JCB’s new pothole fixer recently arrived in the Highlands as part of a nationwide mission to fix Britain’s roads.
The company launched the JCB PotholePro earlier this year – a machine that can repair a pothole in less than eight minutes.
The Highland Council took part in a two-day demonstration of the machine on a patch of potholes in Alness where the machine repaired defects on a 300 square metre area of road.
JCB PotholePro product specialist Paul Swallow said, “It’s been a hugely successful trial in The Highlands and I’m confident that everyone involved got to see just how effective the JCB PotholePro is at fixing potholes permanently and at half the cost of current solutions.
“Potholes are a huge concern for councils all over the country and one of the issues with repairs at the moment is that in most cases they are only short term fixes – and that’s where the JCB PotholePro differs.
“Just like when you have a filling, the dentist has to carefully remove all the decay so your tooth can be filled properly without recurrence of pain.
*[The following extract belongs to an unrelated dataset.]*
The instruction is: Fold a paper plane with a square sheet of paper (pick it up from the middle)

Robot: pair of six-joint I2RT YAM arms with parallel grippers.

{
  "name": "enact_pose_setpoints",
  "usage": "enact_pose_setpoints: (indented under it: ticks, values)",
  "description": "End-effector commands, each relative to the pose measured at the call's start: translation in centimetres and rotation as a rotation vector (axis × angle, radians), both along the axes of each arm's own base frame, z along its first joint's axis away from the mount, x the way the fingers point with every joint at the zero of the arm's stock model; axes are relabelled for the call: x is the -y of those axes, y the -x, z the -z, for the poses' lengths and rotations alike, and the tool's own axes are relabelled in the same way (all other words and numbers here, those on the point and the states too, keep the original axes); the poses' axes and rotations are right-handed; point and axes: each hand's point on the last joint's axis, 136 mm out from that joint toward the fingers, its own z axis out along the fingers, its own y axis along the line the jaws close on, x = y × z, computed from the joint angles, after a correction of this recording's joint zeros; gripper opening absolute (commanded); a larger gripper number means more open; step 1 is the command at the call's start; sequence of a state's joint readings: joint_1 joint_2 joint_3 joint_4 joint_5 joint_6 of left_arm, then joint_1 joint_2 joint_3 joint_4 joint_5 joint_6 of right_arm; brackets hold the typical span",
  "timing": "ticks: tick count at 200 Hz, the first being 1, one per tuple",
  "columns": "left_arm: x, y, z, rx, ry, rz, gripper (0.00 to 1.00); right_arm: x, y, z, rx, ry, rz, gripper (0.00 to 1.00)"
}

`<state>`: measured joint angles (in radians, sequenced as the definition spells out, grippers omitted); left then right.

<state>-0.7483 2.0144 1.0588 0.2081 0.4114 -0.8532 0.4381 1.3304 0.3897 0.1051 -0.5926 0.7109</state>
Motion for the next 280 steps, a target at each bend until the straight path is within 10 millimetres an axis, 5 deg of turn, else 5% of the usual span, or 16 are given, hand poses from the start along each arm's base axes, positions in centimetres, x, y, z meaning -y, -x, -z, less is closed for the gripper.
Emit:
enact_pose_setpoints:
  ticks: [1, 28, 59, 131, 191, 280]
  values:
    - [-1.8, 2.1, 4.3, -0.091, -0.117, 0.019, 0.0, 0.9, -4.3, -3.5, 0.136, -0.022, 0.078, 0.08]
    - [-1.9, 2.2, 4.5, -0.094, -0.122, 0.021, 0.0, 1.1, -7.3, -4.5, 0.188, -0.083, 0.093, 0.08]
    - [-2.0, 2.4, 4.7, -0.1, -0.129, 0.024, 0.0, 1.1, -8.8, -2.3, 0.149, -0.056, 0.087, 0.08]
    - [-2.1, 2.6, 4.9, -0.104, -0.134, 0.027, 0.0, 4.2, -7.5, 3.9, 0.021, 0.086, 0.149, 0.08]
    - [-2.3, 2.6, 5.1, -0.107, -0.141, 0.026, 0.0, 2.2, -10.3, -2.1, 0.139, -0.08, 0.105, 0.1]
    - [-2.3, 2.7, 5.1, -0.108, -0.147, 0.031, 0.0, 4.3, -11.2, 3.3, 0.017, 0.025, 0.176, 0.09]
It’s just the same with a pothole: it needs to be prepared properly before it is filled so the pothole doesn’t open up again within weeks. That’s exactly what the JCB PotholePro does; it cuts, crops and cleans the hole so a permanent repair can be carried out.”
The RAC recently revealed that calls out to damage caused by holes in the road were up 37% since the same point in 2020 despite traffic levels plummeting due to lockdown measures. And figures from the AA reveal more than £11 billion worth of potholes need repairing across the UK.
Tests with local authorities and contractors show the JCB PotholePro can complete a pothole repair in less than eight minutes – equivalent to up to 250 square metres per day and 700 potholes per month. With a 40km/h travel speed, the machine can rapidly relocate between sites without additional transport costs.
The demonstration was arranged through the council and JCB dealer Scot JCB.
The PotholePro allows the contractor or local authority to cut the defect, crop the edges and clean the hole with one machine – said to deliver up to a 50% cut in daily costs. It is equipped with a 600mm-wide planer and integrated dust suppression system, enabling the operator to plane a full carriageway from the kerb, without repositioning. The machine also comes with a sweeper/bucket and hydraulic cropping tool, allowing a uniform hole to be prepared by the operator from the comfort of their cab.
Councils around the country get a request to fix a pothole every 46 seconds, and nationwide more than £8.1 million was paid out in compensation to drivers last year for vehicle damage caused by potholes.